**DATA SUPPLIED**

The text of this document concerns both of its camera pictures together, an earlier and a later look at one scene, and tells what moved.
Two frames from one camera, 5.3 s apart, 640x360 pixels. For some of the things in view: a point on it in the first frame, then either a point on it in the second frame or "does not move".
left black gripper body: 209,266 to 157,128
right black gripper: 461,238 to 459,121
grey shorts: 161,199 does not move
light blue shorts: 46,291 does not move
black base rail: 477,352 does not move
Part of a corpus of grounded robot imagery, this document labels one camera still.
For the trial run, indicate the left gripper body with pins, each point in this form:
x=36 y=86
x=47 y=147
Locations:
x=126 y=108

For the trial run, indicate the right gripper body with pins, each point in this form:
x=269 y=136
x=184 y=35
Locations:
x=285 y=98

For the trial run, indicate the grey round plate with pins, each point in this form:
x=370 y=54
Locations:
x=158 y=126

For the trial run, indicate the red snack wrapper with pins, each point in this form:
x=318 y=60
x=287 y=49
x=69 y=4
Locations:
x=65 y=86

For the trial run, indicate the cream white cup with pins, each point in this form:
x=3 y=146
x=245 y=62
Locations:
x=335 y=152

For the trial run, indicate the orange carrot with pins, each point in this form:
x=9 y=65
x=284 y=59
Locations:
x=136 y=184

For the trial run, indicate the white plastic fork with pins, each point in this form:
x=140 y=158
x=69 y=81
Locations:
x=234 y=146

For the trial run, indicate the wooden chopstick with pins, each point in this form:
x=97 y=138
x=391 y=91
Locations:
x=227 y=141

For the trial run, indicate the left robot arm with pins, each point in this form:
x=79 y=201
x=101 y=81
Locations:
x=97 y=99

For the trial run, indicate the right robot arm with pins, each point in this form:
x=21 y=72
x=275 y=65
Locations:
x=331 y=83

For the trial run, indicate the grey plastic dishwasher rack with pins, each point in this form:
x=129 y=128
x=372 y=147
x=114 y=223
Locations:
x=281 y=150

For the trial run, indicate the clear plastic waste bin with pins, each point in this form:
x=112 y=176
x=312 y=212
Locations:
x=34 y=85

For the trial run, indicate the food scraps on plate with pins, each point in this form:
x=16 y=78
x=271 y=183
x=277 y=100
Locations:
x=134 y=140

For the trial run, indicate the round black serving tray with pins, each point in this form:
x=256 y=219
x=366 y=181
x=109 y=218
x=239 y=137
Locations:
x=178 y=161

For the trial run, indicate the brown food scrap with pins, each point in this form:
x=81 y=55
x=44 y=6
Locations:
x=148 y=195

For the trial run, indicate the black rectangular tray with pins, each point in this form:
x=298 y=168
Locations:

**EXERCISE**
A single number is asked for: how many lines in the entries above hold the string "tray".

**WRITTEN REPLY**
2